Africa's wars have blurred together into a nearly continental conflict. Initially, there was the Sudan People's Liberation Army (SPLA), backed by the United States, launching attacks on the Islamic government in Khartoum from bases in Eritrea, Ethiopia, and Uganda, with political offices in Egypt. In return, Sudan backed Ugandan guerrilla armies. Sudan also supported Saudi terrorist Osama bin Laden, whose terrorist network has been blamed for the bombings of U.S. embassies in Kenya and Tanzania. The battle against the Sudanese government was overshadowed by Ethiopia's attack on Eritrea, and the ensuing war that has spread via proxy through Somalia. Kenya recently became more involved in that conflict, assisting Ethiopia against Eritrean-backed rebels in Somalia.
There was also the civil war in the Democratic Republic of Congo (DRC), formerly Zaire until rebel forces under Laurent Kabila overthrew Mobutu Sese Seko. Kabila's allies quickly turned enemy, and his regime was challenged by Ugandan and Rwandan backed Tutsi rebels. From there the battle only spread. Angola's UNITA rebels, which had long maintained bases and transport operations in Zaire, sided with the Tutsi rebels against Kabila, while Angola, Namibia, and Zimbabwe supported Kabila. Angola's involvement in the DRC and Congo was primarily counter-UNITA, a pattern followed by Sudan when it provided support to Kabila as a means of outflanking Uganda.
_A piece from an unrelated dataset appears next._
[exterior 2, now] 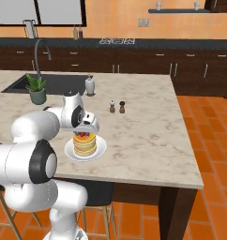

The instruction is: Take the strawberry from the fridge and place it on top of the pancake, located on the dining counter.

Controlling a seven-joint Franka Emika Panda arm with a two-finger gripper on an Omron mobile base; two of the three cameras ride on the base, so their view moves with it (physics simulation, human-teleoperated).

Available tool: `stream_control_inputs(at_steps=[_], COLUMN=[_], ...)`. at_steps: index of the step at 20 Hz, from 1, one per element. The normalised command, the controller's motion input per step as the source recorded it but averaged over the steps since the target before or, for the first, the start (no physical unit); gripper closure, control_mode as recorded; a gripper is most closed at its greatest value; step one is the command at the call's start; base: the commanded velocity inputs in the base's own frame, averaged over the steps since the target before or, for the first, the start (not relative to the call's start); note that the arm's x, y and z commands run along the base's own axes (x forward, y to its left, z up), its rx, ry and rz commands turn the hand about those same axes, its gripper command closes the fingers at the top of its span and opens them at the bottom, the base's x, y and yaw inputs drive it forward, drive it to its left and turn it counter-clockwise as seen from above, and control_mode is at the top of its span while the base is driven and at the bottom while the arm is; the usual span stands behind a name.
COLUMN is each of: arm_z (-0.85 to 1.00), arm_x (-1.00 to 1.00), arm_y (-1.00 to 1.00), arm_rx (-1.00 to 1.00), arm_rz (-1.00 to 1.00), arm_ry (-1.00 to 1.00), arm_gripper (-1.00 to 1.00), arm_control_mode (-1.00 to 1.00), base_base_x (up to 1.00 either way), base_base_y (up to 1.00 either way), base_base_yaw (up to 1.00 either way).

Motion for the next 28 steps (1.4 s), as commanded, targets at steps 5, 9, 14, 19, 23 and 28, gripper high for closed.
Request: stream_control_inputs(at_steps=[5,9,14,19,23,28], arm_z=[0.01,0.04,0.07,0.40,0.59,0.61], arm_x=[0.06,0.00,0.00,-0.41,-0.96,-1.00], arm_y=[0.00,0.00,0.00,0.00,0.00,0.00], arm_rx=[0.00,0.00,0.00,-0.03,0.00,0.01], arm_rz=[0.00,0.00,0.00,0.00,-0.01,-0.05], arm_ry=[0.00,-0.01,-0.01,-0.11,-0.06,0.00], arm_gripper=[-1.00,-1.00,-1.00,-1.00,-1.00,-1.00], arm_control_mode=[-1.00,-1.00,-1.00,-1.00,-1.00,-1.00], base_base_x=[0.00,0.00,0.00,0.00,0.00,0.00], base_base_y=[0.00,0.00,0.00,0.00,0.00,0.00], base_base_yaw=[0.00,0.00,0.00,0.00,0.00,0.00])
Angola has accused Zambia of backing UNITA, and South Africa is maintaining a semi-hidden hand in all the conflicts. Russian and Ukrainian mercenary pilots are peppered about the continent, and the armories of China and the old East Bloc are supplying the region by the boatload -- reportedly paid for by Middle Eastern interests. Libya, too, joined in the fun, sending Chadian troops to support Kabila, as well as attempting to mediate both the Sudanese and Ethiopian-Eritrean conflicts and reportedly backing Somali warlord Hussein Mohamed Aideed.
So now Africa has a web of war stretching from Mogadishu, through Khartoum and Kinshasa, to Luanda, with filaments reaching out to Tripoli, Harare, and beyond. Only the relatively uncontested military of Nigeria has served as a bulwark between the central and western African conflicts, and Nigeria is now facing its own growing internal ethnic conflict. None of the conflicts are soluble, since all are meshed.
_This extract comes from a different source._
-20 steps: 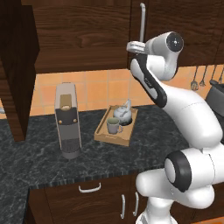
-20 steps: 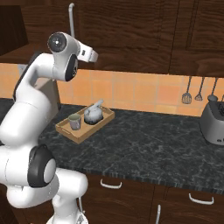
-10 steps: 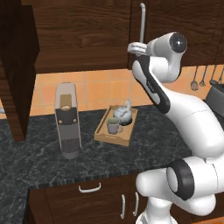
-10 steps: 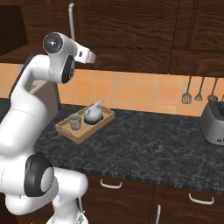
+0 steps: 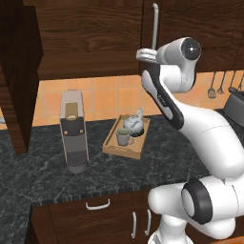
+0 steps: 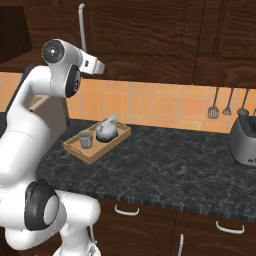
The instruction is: Pick the kettle from the counter and place it on the tray. Then pick the mug from the cabinet and place it on the tray. Then close the cabinet doors.
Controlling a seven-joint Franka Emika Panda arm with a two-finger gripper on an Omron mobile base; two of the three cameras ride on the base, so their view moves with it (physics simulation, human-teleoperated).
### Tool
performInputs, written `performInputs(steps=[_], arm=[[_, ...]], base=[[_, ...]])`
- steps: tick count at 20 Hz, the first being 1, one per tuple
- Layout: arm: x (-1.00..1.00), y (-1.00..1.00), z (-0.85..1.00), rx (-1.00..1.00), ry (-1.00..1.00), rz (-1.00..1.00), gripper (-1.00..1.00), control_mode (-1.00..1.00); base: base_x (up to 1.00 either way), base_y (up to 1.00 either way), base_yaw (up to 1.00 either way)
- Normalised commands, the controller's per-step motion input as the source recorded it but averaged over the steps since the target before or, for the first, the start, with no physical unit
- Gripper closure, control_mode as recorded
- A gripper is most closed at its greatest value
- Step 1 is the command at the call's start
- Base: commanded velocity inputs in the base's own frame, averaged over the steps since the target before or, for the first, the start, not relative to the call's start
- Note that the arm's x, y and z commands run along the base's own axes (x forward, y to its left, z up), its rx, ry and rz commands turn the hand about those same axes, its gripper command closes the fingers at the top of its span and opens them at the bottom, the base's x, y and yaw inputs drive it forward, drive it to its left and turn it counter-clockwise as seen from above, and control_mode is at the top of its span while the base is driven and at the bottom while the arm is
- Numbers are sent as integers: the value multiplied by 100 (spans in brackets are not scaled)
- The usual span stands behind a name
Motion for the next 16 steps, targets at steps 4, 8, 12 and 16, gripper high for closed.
performInputs(steps=[4,8,12,16], arm=[[-46,0,0,-8,0,-5,-100,-100],[-55,0,0,-5,0,0,-100,-100],[-59,0,0,-12,0,10,-100,-100],[-61,1,1,-18,0,20,-100,-100]], base=[[0,0,0],[0,0,0],[0,0,0],[0,0,0]])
It is in this context that the motives behind U.S. moves in Angola and Botswana become clear. The U.S. appears to be pursuing a policy of contain and segment in Africa. Containment begins in Angola, Botswana, and no doubt Namibia. Africa's continental conflict can not be allowed to spread further south. In the north, Kenya is making sure the Ethiopian-Eritrean conflict does not turn another corner, while negotiations continue to settle that dispute. In Sudan, the U.S. is taking a more positive approach to Khartoum, while Khartoum appears ready to reach a compromise with the rebels. And the U.S. has suggested the possibility of contributing troops to the peacekeeping effort in the DRC, should a stable peace treaty be signed. Britain, meanwhile, is improving relations with Libya, while relations between the U.S. and Egypt -- soured during the Netanyahu government in Israel -- are again improving.
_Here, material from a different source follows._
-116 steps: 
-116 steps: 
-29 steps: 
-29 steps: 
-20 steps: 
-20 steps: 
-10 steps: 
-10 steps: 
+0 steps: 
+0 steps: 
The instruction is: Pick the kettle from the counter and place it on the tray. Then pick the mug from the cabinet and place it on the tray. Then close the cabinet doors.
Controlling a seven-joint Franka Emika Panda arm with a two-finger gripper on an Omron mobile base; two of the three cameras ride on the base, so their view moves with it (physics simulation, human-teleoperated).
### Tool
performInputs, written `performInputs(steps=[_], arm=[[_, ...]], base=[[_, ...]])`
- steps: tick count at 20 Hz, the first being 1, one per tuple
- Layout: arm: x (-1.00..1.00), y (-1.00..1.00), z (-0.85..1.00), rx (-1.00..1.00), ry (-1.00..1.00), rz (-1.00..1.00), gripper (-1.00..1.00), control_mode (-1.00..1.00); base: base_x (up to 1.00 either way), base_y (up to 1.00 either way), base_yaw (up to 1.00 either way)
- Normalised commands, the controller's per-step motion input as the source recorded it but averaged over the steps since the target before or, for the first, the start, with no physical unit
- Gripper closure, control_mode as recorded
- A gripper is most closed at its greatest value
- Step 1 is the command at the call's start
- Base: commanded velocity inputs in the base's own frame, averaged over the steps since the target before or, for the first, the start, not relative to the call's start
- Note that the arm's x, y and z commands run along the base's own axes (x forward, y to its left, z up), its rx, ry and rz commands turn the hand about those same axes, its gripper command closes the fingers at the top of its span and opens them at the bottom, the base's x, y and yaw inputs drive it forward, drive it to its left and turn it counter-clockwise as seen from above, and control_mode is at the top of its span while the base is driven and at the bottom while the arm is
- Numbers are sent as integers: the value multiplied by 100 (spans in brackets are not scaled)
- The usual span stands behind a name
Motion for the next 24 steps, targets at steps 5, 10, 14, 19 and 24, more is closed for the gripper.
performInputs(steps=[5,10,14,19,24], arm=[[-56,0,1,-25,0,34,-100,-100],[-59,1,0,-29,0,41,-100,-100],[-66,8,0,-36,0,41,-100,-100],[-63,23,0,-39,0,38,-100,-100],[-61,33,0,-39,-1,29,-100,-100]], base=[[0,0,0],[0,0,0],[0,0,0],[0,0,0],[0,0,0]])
If Nigeria doesn't go to pieces, the U.S. may have succeeded in containing the web of conflict in the south, northwest, and northeast -- the Sahara makes a great container to the north. Its hope is to segment off at least the Sudanese and Ethiopian- Eritrean conflicts from the wider conflict, allowing each to be, if not resolved, at least contained individually. It's a great idea, if it works. But webs have an incredible and unexpected redundancy, and a timid web-cutter can quickly find himself trapped.